D、C、B、A、S。指導者資格っていろいろある。選手協会では毎年C級指導者資格講習会を開催しているが、C級ってなんなのだろうか。講習会で選手を指導してくれるナショナルトレセンの池内コーチに「C級ってなんなのか?」を聞いてみた。
―― 自分で判断できるように ――
C級は12歳以下のカテゴリーを対象とした、指導者を目指すための最初のライセンスです。受講者たちは「どうすれば選手に伝えることができるか」というテーマを学びます。
また、その年代は、自分で判断ができるようになることも重要です。「ああしろ、こうしろ」という指導ではなく、「今のプレーはどうだった?」と指導者が発問して答えを導き出してあげる。そんな手法も勉強していきます。
サッカー選手の場合、プレーを分析する目を持っていますから「ここが改善できれば、もっと良くなる」という部分を見抜けます。そこに伝える技術が加わっていくのですから、スピーディに良い指導者に成長することが可能です。

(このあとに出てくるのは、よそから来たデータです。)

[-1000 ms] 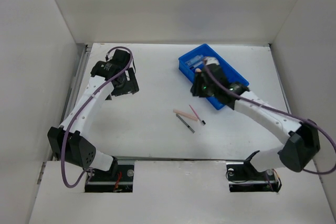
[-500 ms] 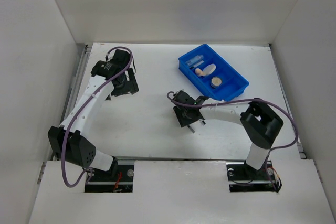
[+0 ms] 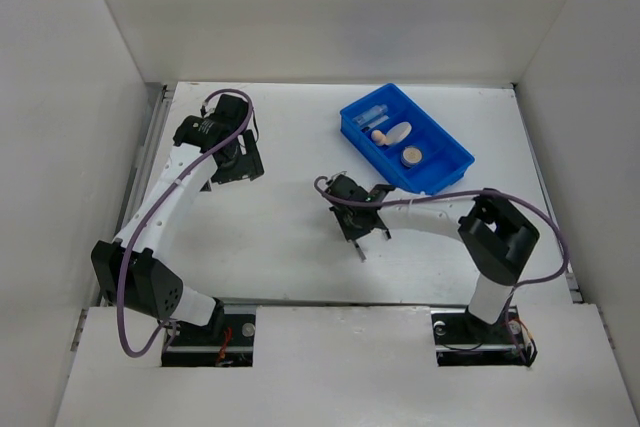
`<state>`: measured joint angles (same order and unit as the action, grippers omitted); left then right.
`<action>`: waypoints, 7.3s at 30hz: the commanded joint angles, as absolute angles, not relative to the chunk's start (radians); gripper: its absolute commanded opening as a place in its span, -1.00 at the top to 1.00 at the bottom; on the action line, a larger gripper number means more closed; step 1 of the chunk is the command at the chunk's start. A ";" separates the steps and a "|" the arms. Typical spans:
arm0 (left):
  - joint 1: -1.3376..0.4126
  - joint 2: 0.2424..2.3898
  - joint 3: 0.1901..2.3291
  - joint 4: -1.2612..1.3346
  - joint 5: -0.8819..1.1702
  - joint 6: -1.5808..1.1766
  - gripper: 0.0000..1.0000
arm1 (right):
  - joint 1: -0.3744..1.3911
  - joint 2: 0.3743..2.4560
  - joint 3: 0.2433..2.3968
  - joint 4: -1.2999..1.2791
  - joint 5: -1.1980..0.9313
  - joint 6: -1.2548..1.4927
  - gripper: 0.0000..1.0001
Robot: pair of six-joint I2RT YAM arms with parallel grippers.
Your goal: Organize the makeup
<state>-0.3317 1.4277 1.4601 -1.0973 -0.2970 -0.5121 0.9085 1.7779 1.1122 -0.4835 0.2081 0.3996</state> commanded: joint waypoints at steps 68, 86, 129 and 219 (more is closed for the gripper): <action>-0.327 1.430 1.528 -1.108 -0.288 -0.483 -0.93 | 0.158 1.502 1.224 -0.479 0.365 0.899 0.30; -0.327 1.448 1.528 -1.108 -0.279 -0.483 -0.93 | 0.653 1.521 1.048 -0.482 0.189 0.539 0.25; -0.327 1.448 1.555 -1.108 -0.279 -0.483 -0.93 | 0.383 1.470 1.270 -0.591 0.275 0.770 1.00; -0.327 1.430 1.537 -1.108 -0.285 -0.456 -0.93 | 0.364 1.529 1.344 -0.600 0.359 0.870 0.76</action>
<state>-0.3317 1.4620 1.5208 -1.0931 -0.2668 -0.4675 0.4294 1.5127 1.3907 -0.6117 0.3901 0.9100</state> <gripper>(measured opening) 0.960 0.208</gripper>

―― テクニックでデモンストレーションを見せる ――
C級は言ってみれば指導者の入口であって、指導というものがどんなものなのかを体験する場でもあります。
中には喋ることが苦手という選手もいますが、まずは失敗を恐れずに自分が思ったことをどんどん伝えることを勧めています。それに、もし言葉が出づらかった時があったら、選手はそのテクニックを使って、子どもたちにデモンストレーションを見せればいいんです。これは喋ることと一緒です。特に12歳以下の子どもたちにとっては、それがどんなに素晴らしいコーチングになることか。プロの選手がそのテクニックを使って、やり方を見せるんですから。
気がついたことがあればすぐに止めて「こうやったらどう?」とプレーを見せれば、子どもたちは「それか!OKOK!」とすぐに行動に移せますよね。実はこれが一番のコーチングでもあるのです。
―― 現役中に取得すべき資格 ――
講義の中では、攻撃と守備のベーシックな戦術を学びます。これは選手にとって絶対に必要な講義となります。
実際には試合中に実践していることなので、身体では理解していると思いますが、C級を取得するとそれを論理立てて考えられるようになります。サッカーの仕組みを深いところで整理できるようになるので、すぐ行動に移すことができ、自分の能力を引き出すことが自分の中で出来るようになってくるんです。
だから、C級を受けた後に活躍する選手がけっこう多いんです。例えば、C級では視野の確保について学びます。教わった選手たちは、実技講習で「いつ見たら得をするのか」を具体的に子どもたちに教えます。教えるためには、自分の頭の中で十分に理解し、整理していなければいけませんよね。それがフィールドでの自分のプレーにも繋がるのです。現役中に取得しておくとプレーの幅が広がっていくんですよ。